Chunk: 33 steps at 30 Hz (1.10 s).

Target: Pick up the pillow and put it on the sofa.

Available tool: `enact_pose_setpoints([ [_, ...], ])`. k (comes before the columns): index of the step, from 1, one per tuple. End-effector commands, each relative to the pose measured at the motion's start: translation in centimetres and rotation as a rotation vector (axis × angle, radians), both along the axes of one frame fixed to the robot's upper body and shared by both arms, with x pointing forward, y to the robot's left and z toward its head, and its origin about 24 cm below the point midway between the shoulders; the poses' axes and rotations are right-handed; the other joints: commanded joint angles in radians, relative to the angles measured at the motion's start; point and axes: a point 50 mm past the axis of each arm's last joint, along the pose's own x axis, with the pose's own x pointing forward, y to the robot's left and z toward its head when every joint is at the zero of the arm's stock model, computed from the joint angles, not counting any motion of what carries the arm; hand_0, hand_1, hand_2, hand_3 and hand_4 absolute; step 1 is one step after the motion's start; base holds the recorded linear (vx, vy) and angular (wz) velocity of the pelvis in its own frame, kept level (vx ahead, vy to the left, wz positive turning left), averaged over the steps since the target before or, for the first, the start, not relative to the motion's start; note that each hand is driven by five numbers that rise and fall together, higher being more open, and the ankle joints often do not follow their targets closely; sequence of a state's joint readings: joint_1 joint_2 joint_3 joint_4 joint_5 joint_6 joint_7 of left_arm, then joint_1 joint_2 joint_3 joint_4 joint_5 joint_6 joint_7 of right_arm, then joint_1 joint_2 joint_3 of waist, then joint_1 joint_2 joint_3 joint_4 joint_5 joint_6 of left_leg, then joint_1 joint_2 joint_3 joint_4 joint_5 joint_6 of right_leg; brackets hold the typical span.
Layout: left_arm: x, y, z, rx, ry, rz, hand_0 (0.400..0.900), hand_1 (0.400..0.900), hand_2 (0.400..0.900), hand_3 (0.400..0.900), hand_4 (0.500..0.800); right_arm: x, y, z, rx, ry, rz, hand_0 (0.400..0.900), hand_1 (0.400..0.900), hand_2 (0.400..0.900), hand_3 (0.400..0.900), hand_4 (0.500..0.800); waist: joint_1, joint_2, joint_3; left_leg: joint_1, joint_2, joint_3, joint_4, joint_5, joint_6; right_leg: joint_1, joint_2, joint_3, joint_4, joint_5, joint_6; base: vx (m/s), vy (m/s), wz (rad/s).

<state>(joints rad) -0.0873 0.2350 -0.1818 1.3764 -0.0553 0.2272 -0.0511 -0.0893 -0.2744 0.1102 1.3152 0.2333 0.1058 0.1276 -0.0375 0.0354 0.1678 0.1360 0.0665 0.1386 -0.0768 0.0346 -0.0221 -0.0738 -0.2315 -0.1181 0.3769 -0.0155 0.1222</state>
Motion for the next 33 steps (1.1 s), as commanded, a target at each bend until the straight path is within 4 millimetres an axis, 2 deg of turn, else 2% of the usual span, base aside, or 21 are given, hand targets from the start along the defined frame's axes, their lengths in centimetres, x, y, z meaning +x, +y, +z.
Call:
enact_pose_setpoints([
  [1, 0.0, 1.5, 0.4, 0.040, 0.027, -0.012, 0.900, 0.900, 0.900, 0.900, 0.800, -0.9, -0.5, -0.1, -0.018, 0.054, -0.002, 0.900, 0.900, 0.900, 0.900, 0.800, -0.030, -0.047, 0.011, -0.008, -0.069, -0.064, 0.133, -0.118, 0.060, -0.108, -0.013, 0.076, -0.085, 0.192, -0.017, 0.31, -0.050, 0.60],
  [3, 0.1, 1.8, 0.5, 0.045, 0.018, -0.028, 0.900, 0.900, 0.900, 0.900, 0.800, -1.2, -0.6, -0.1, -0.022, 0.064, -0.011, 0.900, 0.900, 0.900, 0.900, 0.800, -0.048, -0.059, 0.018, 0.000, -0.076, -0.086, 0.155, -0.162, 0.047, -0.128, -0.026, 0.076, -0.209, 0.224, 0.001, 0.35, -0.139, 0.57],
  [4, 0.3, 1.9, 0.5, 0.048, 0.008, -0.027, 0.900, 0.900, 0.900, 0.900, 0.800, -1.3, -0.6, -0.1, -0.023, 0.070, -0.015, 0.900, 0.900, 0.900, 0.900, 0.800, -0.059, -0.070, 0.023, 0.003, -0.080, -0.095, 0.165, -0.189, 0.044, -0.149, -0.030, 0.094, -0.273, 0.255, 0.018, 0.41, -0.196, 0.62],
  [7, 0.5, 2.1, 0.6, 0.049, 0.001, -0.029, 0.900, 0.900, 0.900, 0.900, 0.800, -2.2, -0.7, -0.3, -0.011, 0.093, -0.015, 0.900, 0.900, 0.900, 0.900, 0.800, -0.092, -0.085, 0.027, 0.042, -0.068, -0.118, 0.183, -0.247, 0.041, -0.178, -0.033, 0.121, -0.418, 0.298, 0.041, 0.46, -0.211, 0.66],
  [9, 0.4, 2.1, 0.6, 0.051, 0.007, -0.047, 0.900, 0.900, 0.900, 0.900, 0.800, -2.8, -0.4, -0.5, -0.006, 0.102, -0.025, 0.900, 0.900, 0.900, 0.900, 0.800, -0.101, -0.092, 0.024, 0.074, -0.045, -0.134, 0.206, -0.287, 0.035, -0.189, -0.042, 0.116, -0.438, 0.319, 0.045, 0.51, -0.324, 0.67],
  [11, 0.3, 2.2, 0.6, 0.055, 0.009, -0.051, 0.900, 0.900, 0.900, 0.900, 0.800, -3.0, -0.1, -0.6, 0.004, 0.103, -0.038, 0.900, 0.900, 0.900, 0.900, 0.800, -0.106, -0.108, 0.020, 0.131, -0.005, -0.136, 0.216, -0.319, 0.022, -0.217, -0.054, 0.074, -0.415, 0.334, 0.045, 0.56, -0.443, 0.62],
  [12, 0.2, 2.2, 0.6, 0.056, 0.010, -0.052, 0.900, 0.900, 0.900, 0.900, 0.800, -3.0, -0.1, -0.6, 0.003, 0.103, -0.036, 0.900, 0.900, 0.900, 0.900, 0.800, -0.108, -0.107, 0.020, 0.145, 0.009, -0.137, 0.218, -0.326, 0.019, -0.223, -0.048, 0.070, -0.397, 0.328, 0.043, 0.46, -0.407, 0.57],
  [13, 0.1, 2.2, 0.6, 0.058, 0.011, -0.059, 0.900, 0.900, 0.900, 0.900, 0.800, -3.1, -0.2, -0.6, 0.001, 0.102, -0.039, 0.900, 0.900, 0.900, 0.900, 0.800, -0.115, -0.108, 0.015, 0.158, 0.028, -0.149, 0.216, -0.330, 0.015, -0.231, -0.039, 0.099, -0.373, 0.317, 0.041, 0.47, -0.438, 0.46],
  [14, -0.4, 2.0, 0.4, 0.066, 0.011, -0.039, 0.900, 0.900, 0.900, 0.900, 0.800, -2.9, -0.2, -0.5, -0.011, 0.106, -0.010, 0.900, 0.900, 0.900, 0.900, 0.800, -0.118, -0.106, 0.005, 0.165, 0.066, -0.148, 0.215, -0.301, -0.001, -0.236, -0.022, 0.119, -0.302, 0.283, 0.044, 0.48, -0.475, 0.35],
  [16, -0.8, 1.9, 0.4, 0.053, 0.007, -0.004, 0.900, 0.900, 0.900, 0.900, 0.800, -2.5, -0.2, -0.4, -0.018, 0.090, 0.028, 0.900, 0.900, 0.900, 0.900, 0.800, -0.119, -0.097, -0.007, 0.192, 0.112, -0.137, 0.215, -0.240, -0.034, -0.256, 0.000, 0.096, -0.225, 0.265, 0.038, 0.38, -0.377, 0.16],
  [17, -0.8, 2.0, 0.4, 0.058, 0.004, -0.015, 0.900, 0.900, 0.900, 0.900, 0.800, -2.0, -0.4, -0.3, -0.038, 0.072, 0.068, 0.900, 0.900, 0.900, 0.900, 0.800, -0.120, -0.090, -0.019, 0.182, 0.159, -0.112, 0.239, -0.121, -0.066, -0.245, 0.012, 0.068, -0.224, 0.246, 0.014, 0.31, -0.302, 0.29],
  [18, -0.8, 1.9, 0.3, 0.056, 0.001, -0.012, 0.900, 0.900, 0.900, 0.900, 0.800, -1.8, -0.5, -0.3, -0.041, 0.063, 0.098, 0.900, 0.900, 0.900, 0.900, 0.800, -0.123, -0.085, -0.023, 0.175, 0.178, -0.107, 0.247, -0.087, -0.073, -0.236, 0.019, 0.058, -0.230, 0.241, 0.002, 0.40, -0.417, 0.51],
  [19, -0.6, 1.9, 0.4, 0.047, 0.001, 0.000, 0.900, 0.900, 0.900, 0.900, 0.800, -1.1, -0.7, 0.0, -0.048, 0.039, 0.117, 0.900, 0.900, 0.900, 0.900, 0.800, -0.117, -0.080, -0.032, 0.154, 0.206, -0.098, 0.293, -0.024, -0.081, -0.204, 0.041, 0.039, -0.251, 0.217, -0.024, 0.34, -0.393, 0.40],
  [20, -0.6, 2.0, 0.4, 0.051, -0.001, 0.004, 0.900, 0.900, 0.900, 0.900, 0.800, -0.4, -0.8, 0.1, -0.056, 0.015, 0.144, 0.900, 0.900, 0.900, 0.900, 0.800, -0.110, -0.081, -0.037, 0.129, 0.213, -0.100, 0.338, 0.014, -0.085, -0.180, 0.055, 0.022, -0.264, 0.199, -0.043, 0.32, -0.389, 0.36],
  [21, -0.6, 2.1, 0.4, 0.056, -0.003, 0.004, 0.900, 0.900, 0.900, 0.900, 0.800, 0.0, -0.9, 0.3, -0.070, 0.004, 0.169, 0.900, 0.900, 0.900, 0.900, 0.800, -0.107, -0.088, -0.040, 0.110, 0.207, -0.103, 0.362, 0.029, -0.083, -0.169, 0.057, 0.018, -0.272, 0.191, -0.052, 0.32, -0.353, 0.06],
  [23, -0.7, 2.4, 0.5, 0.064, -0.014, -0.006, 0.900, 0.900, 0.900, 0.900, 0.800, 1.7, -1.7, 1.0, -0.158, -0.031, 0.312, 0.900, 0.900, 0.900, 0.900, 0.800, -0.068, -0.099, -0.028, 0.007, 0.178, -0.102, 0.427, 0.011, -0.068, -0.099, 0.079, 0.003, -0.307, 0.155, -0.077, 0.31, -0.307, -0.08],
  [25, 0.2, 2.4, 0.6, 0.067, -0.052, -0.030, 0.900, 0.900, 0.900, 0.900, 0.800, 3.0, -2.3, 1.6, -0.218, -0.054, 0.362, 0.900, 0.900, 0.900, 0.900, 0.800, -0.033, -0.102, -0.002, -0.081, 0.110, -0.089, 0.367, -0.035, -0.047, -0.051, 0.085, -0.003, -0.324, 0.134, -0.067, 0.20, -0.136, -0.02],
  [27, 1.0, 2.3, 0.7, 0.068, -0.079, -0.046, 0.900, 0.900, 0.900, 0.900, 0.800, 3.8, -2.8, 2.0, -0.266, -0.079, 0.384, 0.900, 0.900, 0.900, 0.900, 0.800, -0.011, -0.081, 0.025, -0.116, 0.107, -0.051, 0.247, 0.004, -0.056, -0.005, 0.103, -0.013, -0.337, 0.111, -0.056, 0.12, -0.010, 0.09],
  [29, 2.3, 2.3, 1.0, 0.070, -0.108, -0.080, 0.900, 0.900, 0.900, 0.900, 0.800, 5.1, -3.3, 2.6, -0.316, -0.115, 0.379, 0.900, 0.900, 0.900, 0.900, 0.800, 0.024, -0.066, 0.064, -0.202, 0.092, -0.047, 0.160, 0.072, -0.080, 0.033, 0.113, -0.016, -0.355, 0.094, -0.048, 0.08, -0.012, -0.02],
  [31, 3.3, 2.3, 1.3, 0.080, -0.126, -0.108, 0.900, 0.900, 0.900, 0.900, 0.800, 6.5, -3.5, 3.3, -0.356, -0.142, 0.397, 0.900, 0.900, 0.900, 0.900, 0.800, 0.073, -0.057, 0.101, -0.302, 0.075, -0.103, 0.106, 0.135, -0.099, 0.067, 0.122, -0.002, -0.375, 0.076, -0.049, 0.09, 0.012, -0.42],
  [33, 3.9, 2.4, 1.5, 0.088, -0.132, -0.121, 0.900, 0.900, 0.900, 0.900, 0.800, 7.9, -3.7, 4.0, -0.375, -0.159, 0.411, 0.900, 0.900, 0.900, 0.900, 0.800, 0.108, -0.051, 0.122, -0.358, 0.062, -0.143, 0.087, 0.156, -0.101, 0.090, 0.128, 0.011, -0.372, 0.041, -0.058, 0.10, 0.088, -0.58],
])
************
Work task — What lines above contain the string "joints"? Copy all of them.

Task solution —
Available tool: `enact_pose_setpoints([ [_, ...], ])`. k (comes before the columns): index of the step, from 1, one per tuple. End-effector commands, each relative to the pose measured at the motion's start: translation in centimetres and rotation as a rotation vector (axis × angle, radians), both along the axes of one frame fixed to the robot's upper body and shared by both arms, with x pointing forward, y to the robot's left and z toward its head, and its origin about 24 cm below the point midway between the shoulders; the poses' axes and rotations are right-handed; the other joints: commanded joint angles in radians, relative to the angles measured at the motion's start; point and axes: a point 50 mm past the axis of each arm's last joint, along the pose's own x axis, with the pose's own x pointing forward, y to the robot's left and z toward its head when every joint is at the zero of the arm's stock model, computed from the joint angles, not counting any motion of what carries the arm; hand_0, hand_1, hand_2, hand_3 and hand_4 absolute; step 1 is one step after the motion's start; base holds the recorded linear (vx, vy) and angular (wz) velocity of the pelvis in its own frame, kept level (vx ahead, vy to the left, wz positive turning left), averaged over the steps since the target before or, for the first, the start, not relative to the motion's start; note that each hand is driven by five numbers that rise and fall together, higher being more open, and the ankle joints often do not follow their targets closely; sequence of a state's joint readings: joint_1 joint_2 joint_3 joint_4 joint_5 joint_6 joint_7 of left_arm, then joint_1 joint_2 joint_3 joint_4 joint_5 joint_6 joint_7 of right_arm, then joint_1 joint_2 joint_3 of waist, then joint_1 joint_2 joint_3 joint_4 joint_5 joint_6 of left_leg, then joint_1 joint_2 joint_3 joint_4 joint_5 joint_6 of right_leg; brackets hold the typical span.
<state>(joints rad) -0.0873 0.2350 -0.1818 1.3764 -0.0553 0.2272 -0.0511 -0.0893 -0.2744 0.1102 1.3152 0.2333 0.1058 0.1276 -0.0375 0.0354 0.1678 0.1360 0.0665 0.1386 -0.0768 0.0346 -0.0221 -0.0738 -0.2315 -0.1181 0.3769 -0.0155 0.1222</state>

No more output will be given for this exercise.